Patients with Wiskott-Aldrich syndrome develop recurrent infections, thrombocytopenia and eczema. Additionally, the majority of patients develop autoimmune sequalae and up to 10% of patients develop inflammatory bowel disease (IBD). WASP-deficient (Was^-/-) mice similar to human also develop spontaneous colitis. We found that WASP is critical for innate immune cell-mediated maintenance of intestinal homeostasis. Recently WASP was identified in an IBD causal sub-network and predicted to have potential role in regulating anti-inflammatory macrophage (Mφ) function (Jostins et al., Nature 2012). Therefore, we investigated the role of WASP in the generation/function of anti-inflammatory Mφ. Compared to wild-type mice, pre-colitic 5-week old Was^-/- mice had an increased percentage of pro-inflammatory Mφ (Ly6c^hiMHCII^hi) and concomitant decrease in anti-inflammatory Mφ (Ly6c^-/lowMHCII^hi) in the gut. Similarly, in mixed bone-marrow chimera experiment Was^-/- compartment had more pro-inflammatory Mφ and less anti-inflammatory Mφ in the gut compared to wild-type compartment.  In addition in vitro generation of M2 Mφ from bone marrow derived Mφ was also aberrant in Was^-/- mice.
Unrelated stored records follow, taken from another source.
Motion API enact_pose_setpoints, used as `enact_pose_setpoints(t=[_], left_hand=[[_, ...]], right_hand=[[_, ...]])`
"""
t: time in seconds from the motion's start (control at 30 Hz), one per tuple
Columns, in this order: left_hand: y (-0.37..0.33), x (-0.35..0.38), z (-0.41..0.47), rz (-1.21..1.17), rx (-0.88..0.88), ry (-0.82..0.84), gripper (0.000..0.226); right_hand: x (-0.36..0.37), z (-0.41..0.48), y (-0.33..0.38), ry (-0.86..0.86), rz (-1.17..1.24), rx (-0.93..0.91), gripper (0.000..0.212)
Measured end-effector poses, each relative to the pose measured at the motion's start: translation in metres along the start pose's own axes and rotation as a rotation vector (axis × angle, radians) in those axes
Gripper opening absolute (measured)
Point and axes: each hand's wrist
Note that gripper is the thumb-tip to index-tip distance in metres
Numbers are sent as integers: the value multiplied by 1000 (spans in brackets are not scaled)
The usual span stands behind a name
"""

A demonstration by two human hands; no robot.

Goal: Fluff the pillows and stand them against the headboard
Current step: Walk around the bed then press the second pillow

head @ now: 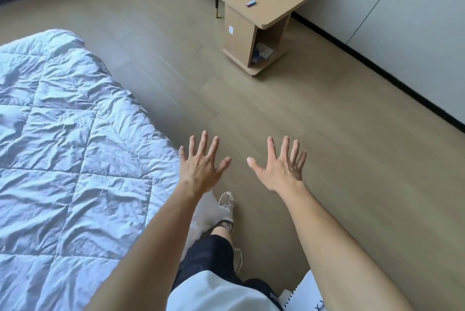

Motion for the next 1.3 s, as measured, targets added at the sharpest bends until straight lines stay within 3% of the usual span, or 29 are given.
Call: enact_pose_setpoints(t=[0.37, 0.9, 1.3], left_hand=[[43, -19, 172, -35, -267, -86, 80], [159, -64, 309, -49, -646, -144, 79], [256, -102, 462, -70, -895, -123, 77]], right_hand=[[-34, 213, 109, 35, -53, -287, 95], [-51, 384, 311, 109, -105, -710, 96], [-60, 547, 468, 170, -151, -904, 96]])
Point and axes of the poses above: each hand's wrist, its own z-axis towards the middle knuckle, its own x-axis out of the palm, y = z × x, and after that the axes turned 13 degrees about -y, right-handed
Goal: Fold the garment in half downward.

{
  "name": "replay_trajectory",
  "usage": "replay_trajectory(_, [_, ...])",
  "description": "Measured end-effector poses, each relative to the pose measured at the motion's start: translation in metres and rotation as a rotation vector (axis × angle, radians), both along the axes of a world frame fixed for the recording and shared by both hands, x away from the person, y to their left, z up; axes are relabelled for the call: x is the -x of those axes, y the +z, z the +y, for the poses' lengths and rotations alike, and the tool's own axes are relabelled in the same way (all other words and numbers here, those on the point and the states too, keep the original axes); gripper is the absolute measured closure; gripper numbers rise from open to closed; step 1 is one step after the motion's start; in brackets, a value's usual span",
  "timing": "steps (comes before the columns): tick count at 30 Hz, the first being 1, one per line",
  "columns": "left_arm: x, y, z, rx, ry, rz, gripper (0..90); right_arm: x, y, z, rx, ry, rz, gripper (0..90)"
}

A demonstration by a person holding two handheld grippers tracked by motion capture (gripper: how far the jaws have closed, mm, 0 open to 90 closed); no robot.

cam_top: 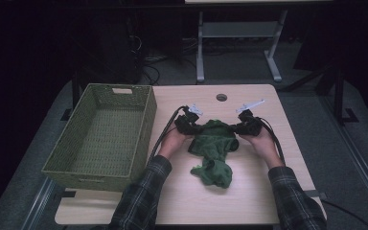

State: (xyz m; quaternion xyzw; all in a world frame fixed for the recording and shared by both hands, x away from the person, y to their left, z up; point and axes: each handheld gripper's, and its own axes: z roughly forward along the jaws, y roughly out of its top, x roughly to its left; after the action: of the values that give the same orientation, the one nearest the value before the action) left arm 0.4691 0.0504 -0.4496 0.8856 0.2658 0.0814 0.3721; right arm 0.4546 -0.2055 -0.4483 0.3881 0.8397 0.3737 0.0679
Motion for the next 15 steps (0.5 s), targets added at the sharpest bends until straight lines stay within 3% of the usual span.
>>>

Was^-/- M2 Mφ produced more pro-inflammatory cytokines and induced higher T cell proliferation, and less Treg generation compared to WT M2 Mφ. We also observed that only WT M2 Mφ, but not Was^-/- M2 Mφ, protected against colitis mediated by CD4⁺ T cells in Was^-/-Rag2^-/- mice. Similarly, the generation of M2 Mφ was also impaired in WAS patients producing elevated pro-inflammatory cytokines and were less efficient in promoting Treg generation. These data suggest that WASP plays a critical role in generation/function of anti-inflammatory Mφ in both mice and humans.